Directive-based models

Questions

What is OpenACC and OpenMP offloading
How to write GPU code using directives

Objectives

Understand the process of offloading
Understand the differences between OpenACC and OpenMP offloading
Understand the various levels of parallelism on a GPU
Understand what is data movement

Instructor note

30 min teaching
20 min exercises

The most common directive-based models for GPU parallel programming are OpenMP offloading and OpenACC. The parallelization is done by introducing directives in places which are targeted for parallelization.

OpenACC is known to be more descriptive, which means the programmer uses directives to tell the compiler how/where to parallelize the code and to move the data.
OpenMP offloading approach, on the other hand, is known to be more prescriptive, where the programmer uses directives to tell the compiler more explicitly how/where to parallelize the code, instead of letting the compiler decides.

In OpenMP/OpenACC the compiler directives are specified by using #pragma in C/C++ or as special comments identified by unique sentinels in Fortran. Compilers can ignore the directives if the support for OpenMP/OpenACC is not enabled.

The compiler directives are used for various purposes: for thread creation, workload distribution (work sharing), data-environment management, serializing sections of code or for synchronization of work among the threads.

Execution model

OpenMP and OpenACC use the fork-join model of parallel execution. The program begins as a single thread of execution, the master thread. Everything is executed sequentially until the first parallel region construct is encountered.

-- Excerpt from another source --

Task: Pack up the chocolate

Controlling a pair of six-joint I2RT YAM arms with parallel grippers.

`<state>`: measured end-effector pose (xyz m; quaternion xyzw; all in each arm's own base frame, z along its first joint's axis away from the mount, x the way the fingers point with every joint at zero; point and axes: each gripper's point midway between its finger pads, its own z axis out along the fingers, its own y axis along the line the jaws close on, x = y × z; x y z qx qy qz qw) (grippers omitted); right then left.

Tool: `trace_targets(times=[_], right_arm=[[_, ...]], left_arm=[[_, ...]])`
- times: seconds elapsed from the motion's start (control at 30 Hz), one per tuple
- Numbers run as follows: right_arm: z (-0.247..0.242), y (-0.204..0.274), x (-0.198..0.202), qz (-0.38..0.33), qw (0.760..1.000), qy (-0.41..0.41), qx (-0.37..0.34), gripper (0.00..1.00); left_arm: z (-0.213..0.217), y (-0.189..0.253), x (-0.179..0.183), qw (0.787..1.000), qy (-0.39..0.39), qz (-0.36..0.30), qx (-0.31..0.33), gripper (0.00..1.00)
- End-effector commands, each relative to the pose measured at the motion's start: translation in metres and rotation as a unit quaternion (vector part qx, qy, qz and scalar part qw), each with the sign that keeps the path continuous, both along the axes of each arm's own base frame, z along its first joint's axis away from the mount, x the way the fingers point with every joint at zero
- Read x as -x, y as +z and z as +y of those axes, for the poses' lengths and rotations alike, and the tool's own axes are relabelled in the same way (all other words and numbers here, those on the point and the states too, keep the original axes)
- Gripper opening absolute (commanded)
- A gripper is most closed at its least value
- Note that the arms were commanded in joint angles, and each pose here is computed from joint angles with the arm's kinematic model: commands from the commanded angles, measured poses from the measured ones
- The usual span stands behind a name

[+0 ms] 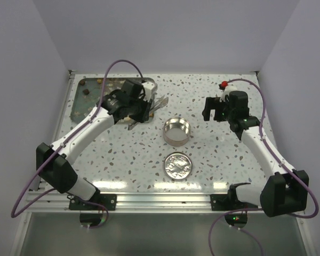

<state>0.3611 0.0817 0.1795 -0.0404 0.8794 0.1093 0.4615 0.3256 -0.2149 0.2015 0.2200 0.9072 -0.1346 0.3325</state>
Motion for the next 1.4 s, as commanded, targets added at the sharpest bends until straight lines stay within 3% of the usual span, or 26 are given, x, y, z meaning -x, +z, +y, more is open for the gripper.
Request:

When a parallel region is encountered, master thread creates a group of threads, becomes the master of this group of threads, and is assigned the thread index 0 within the group. There is an implicit barrier at the end of the parallel regions.

Offloading Directives

OpenACC

In OpenACC, one of the most commonly used directives is kernels, which defines a region to be transferred into a series of kernels to be executed in sequence on a GPU. Work sharing is defined automatically for the separate kernels, but tuning prospects is limited.

Example: kernels

#include <stdio.h>
#include <openacc.h>

#define NX 102400

int main(void)
{
    double vecA[NX], vecB[NX], vecC[NX];
    int i;

    /* Initialization of the vectors */
    for (i = 0; i < NX; i++) {
        vecA[i] = 1.0;
        vecB[i] = 2.0;
    }

    #pragma acc kernels
    for (i = 0; i < NX; i++) {
        vecC[i] = vecA[i] + vecB[i];
    }

    return 0;
}

program main
  implicit none

  integer, parameter :: nx = 102400
  integer :: i

  double precision :: vecA(nx), vecB(nx), vecC(nx)

  do i = 1, nx
     vecA(i) = 1.0
     vecB(i) = 1.0
  end do

  !$acc kernels
  do i = 1, nx
    vecC(i) = vecA(i) + vecB(i)
  end do
  !$acc end kernels

end program

The other approach of OpenACC to define parallel regions is to use parallel directive. Contrary to the kernels directive, the parallel directive is more explicit and requires more analysis by the programmer. Work sharing has to be defined manually using the loop directive, and refined tuning is possible to achieve. The above example can be re-written as the following:

Example: parallel loop

#include <stdio.h>
#include <openacc.h>

#define NX 102400

int main(void)
{
    double vecA[NX], vecB[NX], vecC[NX];
    int i;

    /* Initialization of the vectors */
    for (i = 0; i < NX; i++) {
        vecA[i] = 1.0;
        vecB[i] = 2.0;
    }

    #pragma acc parallel loop
    for (i = 0; i < NX; i++) {
        vecC[i] = vecA[i] + vecB[i];
    }

    return 0;
}

program main
  implicit none

  integer, parameter :: nx = 102400
  integer :: i

  double precision :: vecA(nx), vecB(nx), vecC(nx)

  do i = 1, nx
     vecA(i) = 1.0
     vecB(i) = 1.0
  end do

  !$acc parallel loop
  do i = 1, nx
    vecC(i) = vecA(i) + vecB(i)
  end do
  !$acc end parallel loop

end program

Sometimes we can obtain a little more performance by guiding the compiler to make specific choices. OpenACC has four levels of parallelism for offloading execution:

gang coarse grain: the iterations are distributed among the gangs

worker fine grain: worker’s threads are activated within gangs and iterations are shared among the threads

vector each worker activtes its threads working in SIMT fashion and the work is shared among the threads

seq the iterations are executed sequentially

Note

By default, gang, worker and vector parallelism are automatically decided and applied by the compiler.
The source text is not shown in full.